About Lutetium-PSMA therapy
Scientists attach radioactive Lutetium-177 (Lu-177) to PSMA-617, a molecule that binds to Prostate Specific Membrane Antigen (PSMA) found on prostate cancer cells. When infused into the patient, it travels around the body attaching to and killing cancer cells. The radioactivity emitted from Lutetium travels only 1mm ensuring effects are confined to cancer cells with minimal impact on neighbouring healthy cells. A world first proof-of-concept study at Peter Mac demonstrated striking results. An Australian-wide clinical trial, called the TheraP study led by the ANZUP Clinical Trial Group, is currently underway comparing the Lutetium PSMA to chemotherapy; for more information visit http://bit.ly/TheraP
Information about the aims of the study
- Aim 1: A randomised phase II multi-centre trial of 177Lu-PSMA + Androgen Deprivation Therapy (ADT) followed by standard-of-care Docetaxel in comparison to standard-of-care alone (ADT + Docetaxel). This study will offer 177Lu-PSMA to men with newly diagnosed metastatic prostate cancer in a randomised trial. This is the first such study to evaluate whether the excellent responses we have seen with 177Lu-PSMA in men with much more advanced prostate cancer, can be replicated in men with less advanced cancer.
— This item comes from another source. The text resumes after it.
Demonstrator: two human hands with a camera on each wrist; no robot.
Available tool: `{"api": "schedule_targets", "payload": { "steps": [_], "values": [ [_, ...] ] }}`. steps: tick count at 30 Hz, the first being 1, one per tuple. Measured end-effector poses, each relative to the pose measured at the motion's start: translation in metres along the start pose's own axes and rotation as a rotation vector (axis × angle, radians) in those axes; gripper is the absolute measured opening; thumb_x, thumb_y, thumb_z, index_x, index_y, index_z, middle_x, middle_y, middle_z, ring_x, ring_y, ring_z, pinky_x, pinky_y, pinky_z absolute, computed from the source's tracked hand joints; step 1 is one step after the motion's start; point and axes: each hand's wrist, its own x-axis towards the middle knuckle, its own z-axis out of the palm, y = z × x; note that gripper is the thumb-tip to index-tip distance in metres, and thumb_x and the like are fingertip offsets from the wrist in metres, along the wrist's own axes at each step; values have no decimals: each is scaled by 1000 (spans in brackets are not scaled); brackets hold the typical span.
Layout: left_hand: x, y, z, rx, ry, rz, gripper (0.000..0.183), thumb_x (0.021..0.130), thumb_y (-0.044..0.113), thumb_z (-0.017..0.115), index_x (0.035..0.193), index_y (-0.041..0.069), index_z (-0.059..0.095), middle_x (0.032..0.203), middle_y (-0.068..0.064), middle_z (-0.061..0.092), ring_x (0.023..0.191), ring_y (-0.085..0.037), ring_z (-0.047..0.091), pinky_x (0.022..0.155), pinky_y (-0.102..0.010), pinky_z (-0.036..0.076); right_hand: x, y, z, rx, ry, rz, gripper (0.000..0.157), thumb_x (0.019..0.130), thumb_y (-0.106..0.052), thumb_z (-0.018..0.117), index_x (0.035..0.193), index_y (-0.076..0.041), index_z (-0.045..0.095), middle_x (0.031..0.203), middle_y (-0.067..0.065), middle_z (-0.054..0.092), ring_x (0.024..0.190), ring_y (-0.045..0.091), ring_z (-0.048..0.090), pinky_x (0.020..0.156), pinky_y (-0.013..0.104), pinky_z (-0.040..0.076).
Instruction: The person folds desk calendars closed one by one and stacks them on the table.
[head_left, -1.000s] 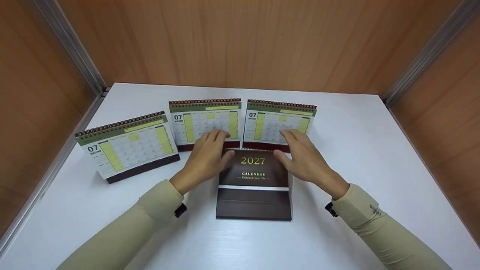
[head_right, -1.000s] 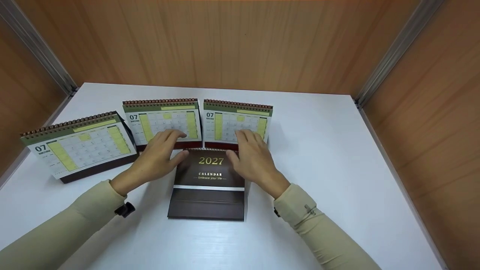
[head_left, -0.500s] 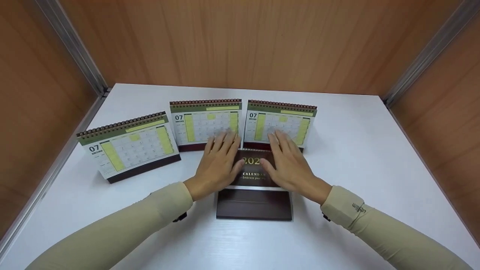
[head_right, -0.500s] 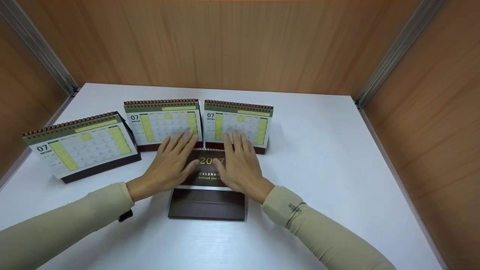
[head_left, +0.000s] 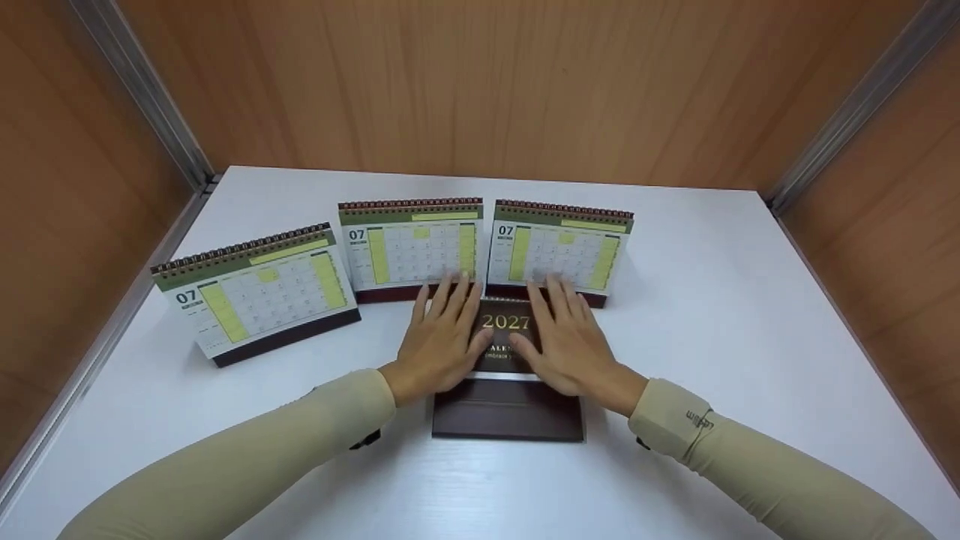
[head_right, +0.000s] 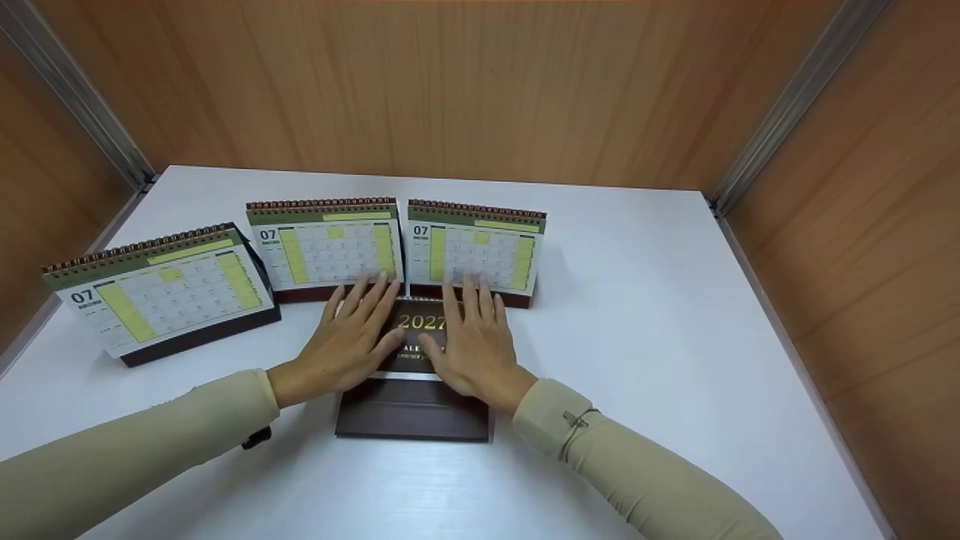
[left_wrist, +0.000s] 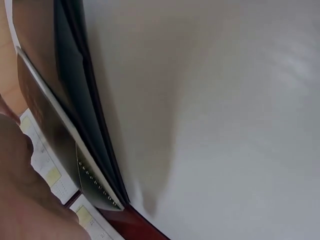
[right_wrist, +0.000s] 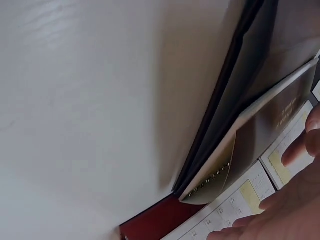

- Aim 2: A phase 2 trial of neoadjuvant 177Lu-PSMA radionuclide therapy prior to radical prostatectomy in men with high-risk localised prostate cancer – the LuTectomy study. Men with high-risk cancer confined to the prostate are at high risk of recurrence following surgery or radiotherapy. In the LuTetcomy study, we will offer men with high activity on a PSMA PET/CT, a single cycle of LuPSMA a few weeks prior to surgery. We will then repeat their PSMA PET/CT prior to prostatectomy to determine if this is a successful strategy and will reducd recurrence rates.
- Aim 3: A scientific study to determine if CAR T-cells targeting LeYantigen will exhibit anti-tumour activity in pre-clinical prostate cancer models not expressing PSMA.This scientific study will address the unmet needs of patients whose cancer does not express PSMA, by evaluating whether CAR-T cells may have anti-cancer activity in these tumours.